Kemal Kılıçdaroğlu’nun şahsında CHP’nin “darbeci zannıyla tutuklu bulunan” insanlara düşkünlüğü herkesin malumudur. Hatta CHP bu işi o kadar ileri götürdü ki son seçimde bu olağan şüphelilerden Milletvekili yapmayı bile denedi. Yapar veya yapmaz beni ilgilendirmiyor. Aynı şekilde vekil olur veya olmazlar hukukun meselesidir, o da beni ilgilendirmiyor. Beni ilgilendiren mesele yapılmak istenen fiiliyatın Kemalizm’in umdelerine ne kadar uygun olduğudur vesselam.

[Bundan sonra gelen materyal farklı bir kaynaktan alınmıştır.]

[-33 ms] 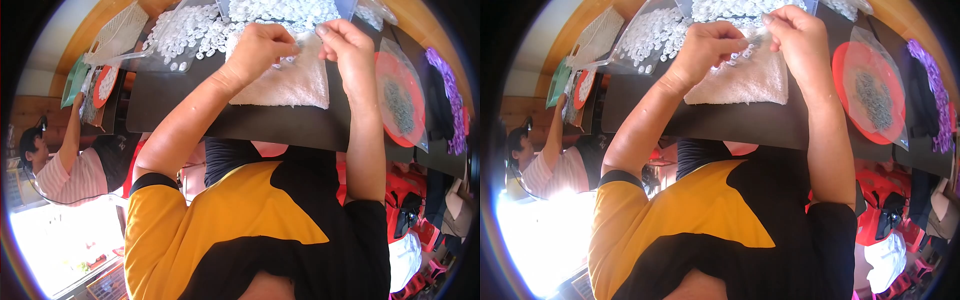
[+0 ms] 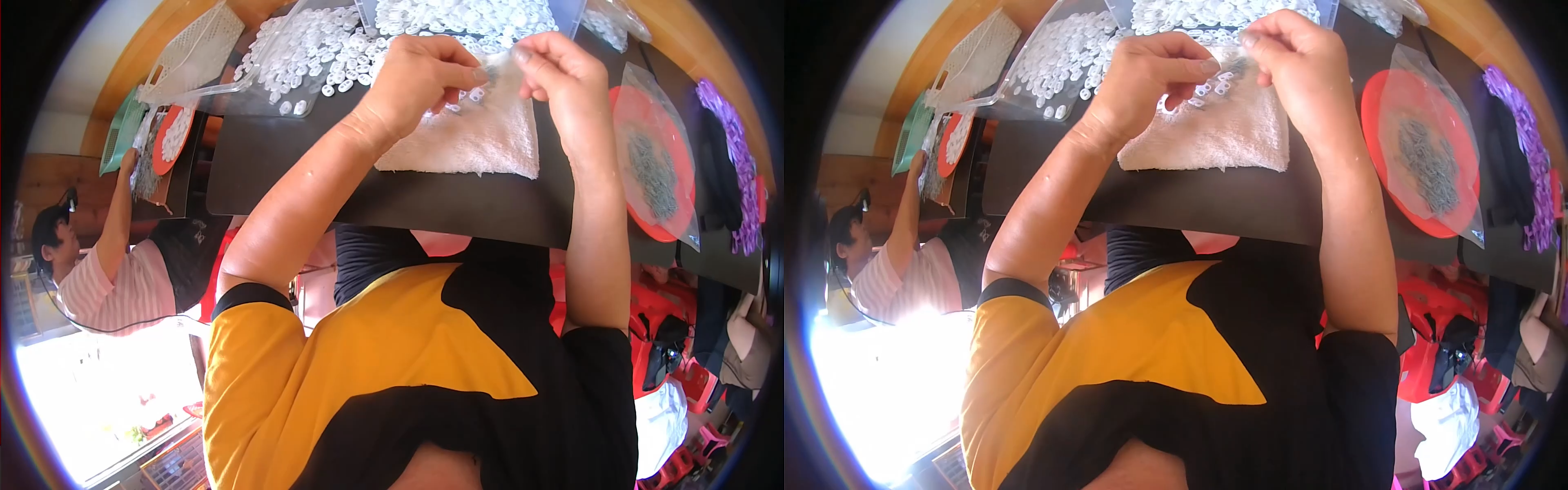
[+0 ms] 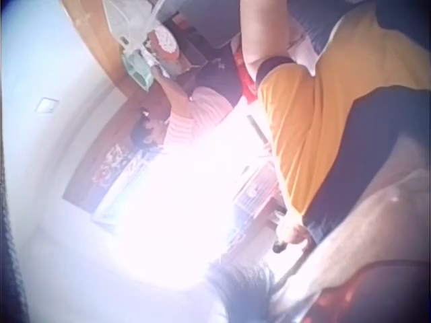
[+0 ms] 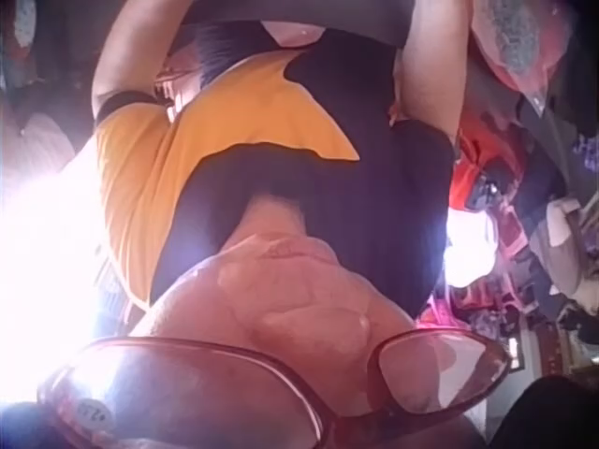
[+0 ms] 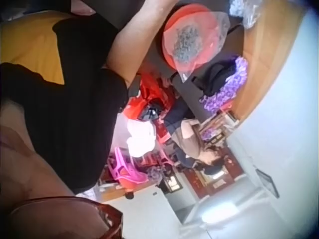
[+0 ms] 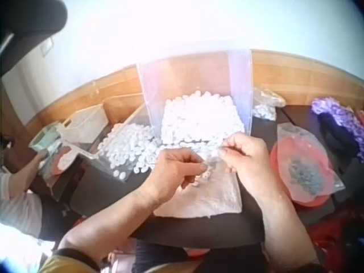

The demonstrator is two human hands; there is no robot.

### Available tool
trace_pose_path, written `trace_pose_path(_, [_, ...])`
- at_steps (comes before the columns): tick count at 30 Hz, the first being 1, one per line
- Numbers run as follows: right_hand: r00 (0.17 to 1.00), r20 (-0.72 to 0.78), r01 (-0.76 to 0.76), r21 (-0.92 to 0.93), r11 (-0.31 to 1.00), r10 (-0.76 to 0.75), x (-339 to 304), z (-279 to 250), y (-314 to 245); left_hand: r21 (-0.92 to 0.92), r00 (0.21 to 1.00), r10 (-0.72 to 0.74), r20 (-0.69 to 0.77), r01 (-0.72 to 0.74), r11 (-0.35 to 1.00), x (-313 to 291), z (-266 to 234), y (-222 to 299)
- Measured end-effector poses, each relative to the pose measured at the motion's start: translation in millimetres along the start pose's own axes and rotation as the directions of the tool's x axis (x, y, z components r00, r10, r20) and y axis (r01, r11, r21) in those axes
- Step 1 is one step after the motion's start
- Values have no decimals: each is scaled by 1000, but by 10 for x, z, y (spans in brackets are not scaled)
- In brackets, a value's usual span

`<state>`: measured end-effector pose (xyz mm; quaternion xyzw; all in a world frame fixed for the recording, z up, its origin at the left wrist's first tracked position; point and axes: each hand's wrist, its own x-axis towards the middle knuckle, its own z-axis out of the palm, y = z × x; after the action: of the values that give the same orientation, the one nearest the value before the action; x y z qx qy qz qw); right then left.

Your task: Assembling small plastic and metal components by hand at a workbench.

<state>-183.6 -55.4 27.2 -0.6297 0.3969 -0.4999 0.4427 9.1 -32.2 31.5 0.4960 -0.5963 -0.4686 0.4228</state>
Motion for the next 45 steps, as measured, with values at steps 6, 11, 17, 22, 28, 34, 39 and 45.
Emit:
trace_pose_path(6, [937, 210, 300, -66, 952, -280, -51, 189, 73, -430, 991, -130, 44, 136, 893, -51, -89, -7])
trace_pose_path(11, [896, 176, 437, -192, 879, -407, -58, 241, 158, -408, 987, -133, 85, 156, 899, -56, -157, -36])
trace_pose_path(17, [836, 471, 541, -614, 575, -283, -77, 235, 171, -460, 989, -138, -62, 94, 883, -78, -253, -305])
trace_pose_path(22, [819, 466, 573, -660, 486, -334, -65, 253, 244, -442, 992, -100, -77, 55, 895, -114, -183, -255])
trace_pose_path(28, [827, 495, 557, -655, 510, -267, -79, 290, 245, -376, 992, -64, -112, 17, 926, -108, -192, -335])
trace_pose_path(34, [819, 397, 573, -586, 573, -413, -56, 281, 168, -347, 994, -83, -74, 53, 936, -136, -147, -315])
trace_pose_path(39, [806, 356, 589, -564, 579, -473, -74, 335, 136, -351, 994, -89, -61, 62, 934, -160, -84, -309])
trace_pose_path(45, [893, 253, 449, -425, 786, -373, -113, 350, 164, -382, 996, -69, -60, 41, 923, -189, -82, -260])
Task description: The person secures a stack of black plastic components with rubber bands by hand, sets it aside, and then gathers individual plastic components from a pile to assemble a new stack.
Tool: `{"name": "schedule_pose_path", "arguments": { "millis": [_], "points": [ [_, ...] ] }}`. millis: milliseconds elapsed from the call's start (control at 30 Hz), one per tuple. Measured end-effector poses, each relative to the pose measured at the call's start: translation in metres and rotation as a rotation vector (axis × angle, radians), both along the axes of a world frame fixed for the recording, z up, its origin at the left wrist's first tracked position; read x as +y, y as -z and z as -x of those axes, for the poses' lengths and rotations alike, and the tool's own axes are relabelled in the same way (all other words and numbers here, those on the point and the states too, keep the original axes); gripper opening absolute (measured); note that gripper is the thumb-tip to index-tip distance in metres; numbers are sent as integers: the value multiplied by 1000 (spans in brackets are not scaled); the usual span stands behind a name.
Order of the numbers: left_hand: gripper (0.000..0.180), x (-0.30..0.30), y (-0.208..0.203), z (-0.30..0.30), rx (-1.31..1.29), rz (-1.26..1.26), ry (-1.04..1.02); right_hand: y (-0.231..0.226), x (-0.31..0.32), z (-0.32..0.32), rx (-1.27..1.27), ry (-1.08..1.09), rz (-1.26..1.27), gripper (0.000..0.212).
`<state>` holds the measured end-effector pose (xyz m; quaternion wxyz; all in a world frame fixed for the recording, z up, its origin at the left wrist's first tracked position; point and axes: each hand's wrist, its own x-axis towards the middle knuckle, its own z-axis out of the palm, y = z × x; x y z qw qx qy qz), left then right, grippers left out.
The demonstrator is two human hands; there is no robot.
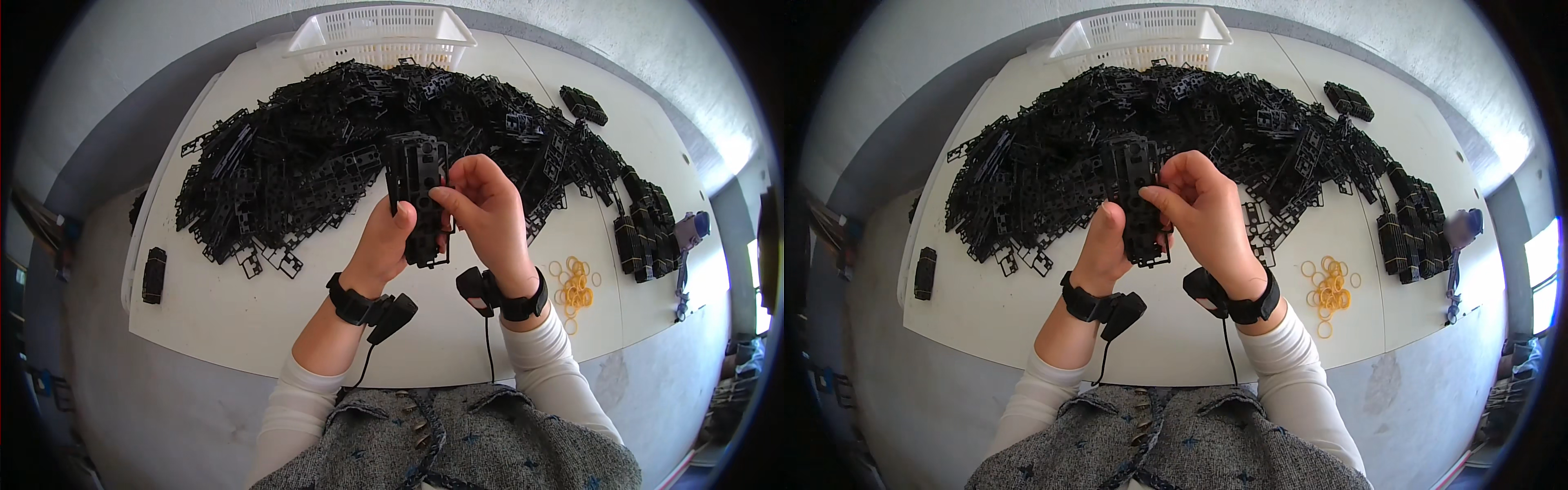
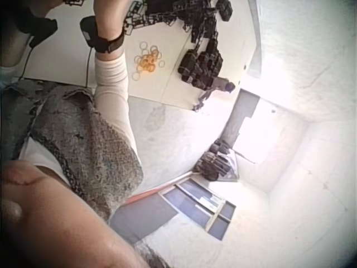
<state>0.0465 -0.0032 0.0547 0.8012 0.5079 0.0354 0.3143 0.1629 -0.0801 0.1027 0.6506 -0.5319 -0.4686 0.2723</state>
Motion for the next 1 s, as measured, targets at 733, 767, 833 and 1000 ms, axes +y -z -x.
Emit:
{"name": "schedule_pose_path", "arguments": {
  "millis": [733, 767, 833, 1000],
  "points": [
    [82, -2, 6, -2, -39, 44, 62, 0, -2, -2, -17, -36, 28, 15],
    [82, -2, 6, -2, -45, 33, 57, 0, -3, -2, -27, -20, 27, 15],
    [82, -2, 7, -3, -38, 21, 61, 0, -3, -2, -44, -10, 38, 15],
    [79, -2, 8, -4, -11, -13, 58, 6, 0, -3, -295, 112, -16, 15]
  ]
}}
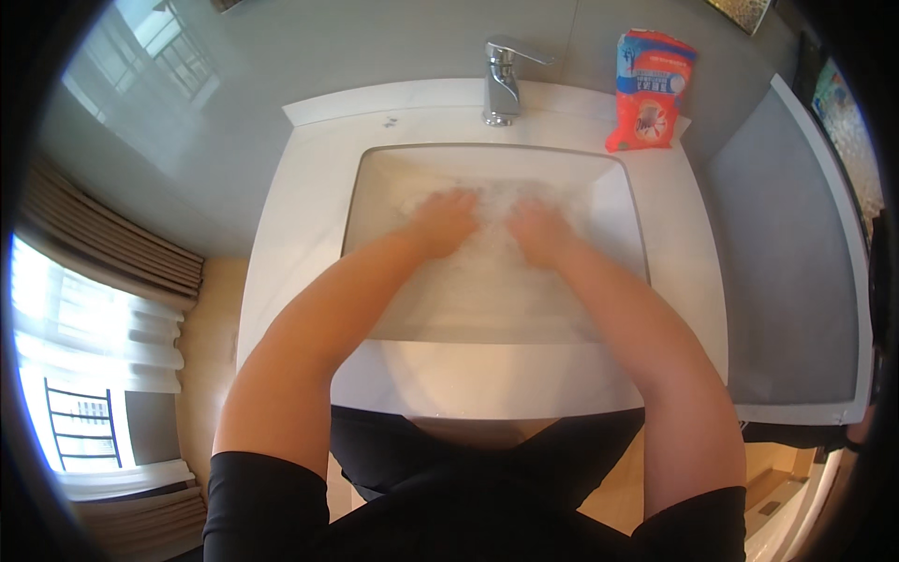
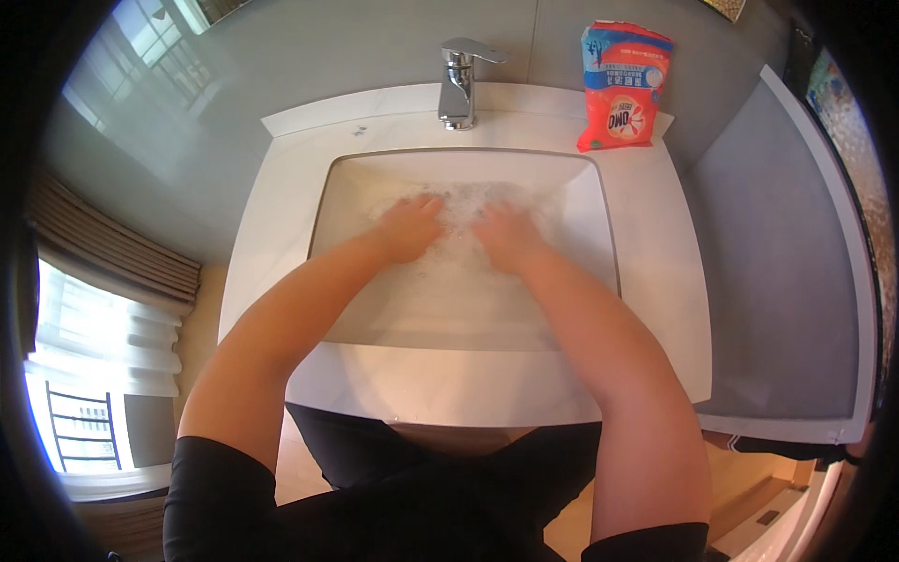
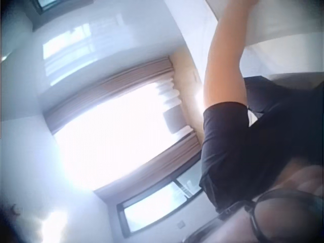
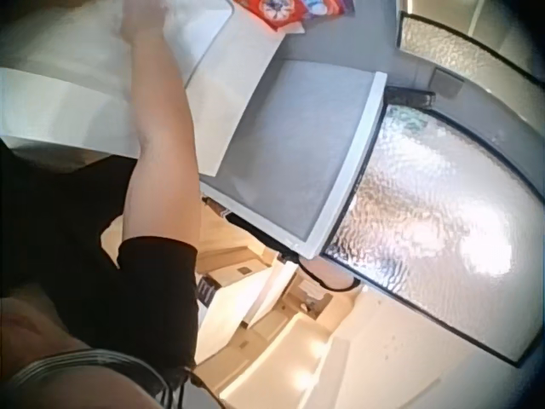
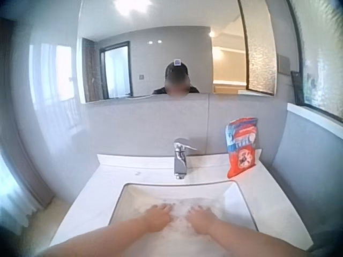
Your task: The person washes a white cloth by hand in a bathroom sink. They repeatedly submerge, agitate, and wring the cloth under running water, then rinse and wring it again multiple times.
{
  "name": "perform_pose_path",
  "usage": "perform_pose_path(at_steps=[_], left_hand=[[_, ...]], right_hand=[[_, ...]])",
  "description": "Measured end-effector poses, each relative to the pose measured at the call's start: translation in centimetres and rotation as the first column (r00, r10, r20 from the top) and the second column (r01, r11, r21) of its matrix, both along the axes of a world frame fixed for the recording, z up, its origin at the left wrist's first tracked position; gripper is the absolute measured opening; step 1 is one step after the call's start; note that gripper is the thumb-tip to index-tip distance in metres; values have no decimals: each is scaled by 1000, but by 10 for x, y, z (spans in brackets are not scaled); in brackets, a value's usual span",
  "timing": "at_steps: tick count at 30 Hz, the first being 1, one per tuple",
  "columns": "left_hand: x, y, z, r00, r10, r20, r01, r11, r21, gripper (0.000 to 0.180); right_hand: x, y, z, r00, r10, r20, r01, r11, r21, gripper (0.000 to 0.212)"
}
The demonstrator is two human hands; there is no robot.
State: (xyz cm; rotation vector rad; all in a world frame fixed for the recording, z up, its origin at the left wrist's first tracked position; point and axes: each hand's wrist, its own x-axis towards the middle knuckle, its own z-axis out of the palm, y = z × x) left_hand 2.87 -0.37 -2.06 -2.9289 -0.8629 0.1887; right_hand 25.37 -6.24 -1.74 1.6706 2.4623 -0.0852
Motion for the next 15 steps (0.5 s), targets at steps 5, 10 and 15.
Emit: perform_pose_path(at_steps=[5, 10, 15], left_hand=[[11, 30, -23, 984, 121, -133, -139, 981, -134, 24], [23, 44, -77, 923, 267, 276, -211, 953, -216, 30], [47, 34, -27, 954, 298, 43, -268, 906, -329, 33]], right_hand=[[2, 13, -17, 998, 21, 52, -26, 995, 96, 28], [22, 49, -92, 884, 223, -410, 9, 871, 492, 22], [10, 52, -80, 978, 11, -207, 54, 951, 305, 26]])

Falih Rıfkı Atay’ın “Çankaya” adlı kitabını okuyorum şu günlerde. Bir tevafuk eseri olarak da aradığım içtihadı orada buldum. Bahse konu kitabı okuyanlar bilir şüphesiz. Falih Rıfkı Atatürk’ün yanında uzun yıllar kalması hasebiyle hemen hemen tüm sırlarına vakıf biridir. Yazdıklarının ne kadarına oto sansür uygulamıştır bilemem ama ben okurken zevk aldım.
Bir gece yine Çankaya’nın meşhur sofralarında söz dönüp dolaşıyor ve İttihat ve Terakki’nin namlı silahşoru, darbeci geleneğin büyük ismi Yakup Cemil’e geliyor. Atatürk, Yakup Cemil’in cesaretini her zaman takdir etmesine rağmen üslubunu pek beğenmez. Hatta ona atfedilen bir sözün de müellifidir kendisi: ” Bir ihtilâl yapacak olsam yanıma alacağım ilk adam Yakup Cemil’dir. Fakat ihtilalden sonra asacağım ilk adam da Yakup Cemil’dir”.
Yakup Cemil’e herkesin bu kadar mütereddit davranmasının da bir sebebi vardır elbette: Bab-ı Âli baskınında Enver Paşa’yla beraber, Erkânıharbiye-i Umuminin bile kendisine bağlı olduğu Müşir Nazım Paşa’yı gözünü bile kırpmadan öldürmüştür Yakup Cemil. Kendisine; “ne yaptın Yakup Cemil, buna ne gerek vardı ?” diye soran Enver Paşa’ya verdiği cevap, “bu herife lâf anlatılır mı” olmuştur. Hoş, Enver Paşa’nın cevabı da “ihtilâldir, kan dökülür. Biz vazifemize devam edelim olmuştur” ya neyse.
İşte o Yakup Cemil konuşulmaktadır o gece masada. Dünya Savaşının kaybedildiğini anlayınca darbe yapmaya karar verir Yakup Cemil. Planı basittir. Bab-ı âli’yi basacak, hükümeti devirecek, Sadrazam ve Harbiye Nazırını da azledecektir. Bu amaçla yandaş da toplar kendine. Harbiye Nazırı adayı da Mustafa Kemal.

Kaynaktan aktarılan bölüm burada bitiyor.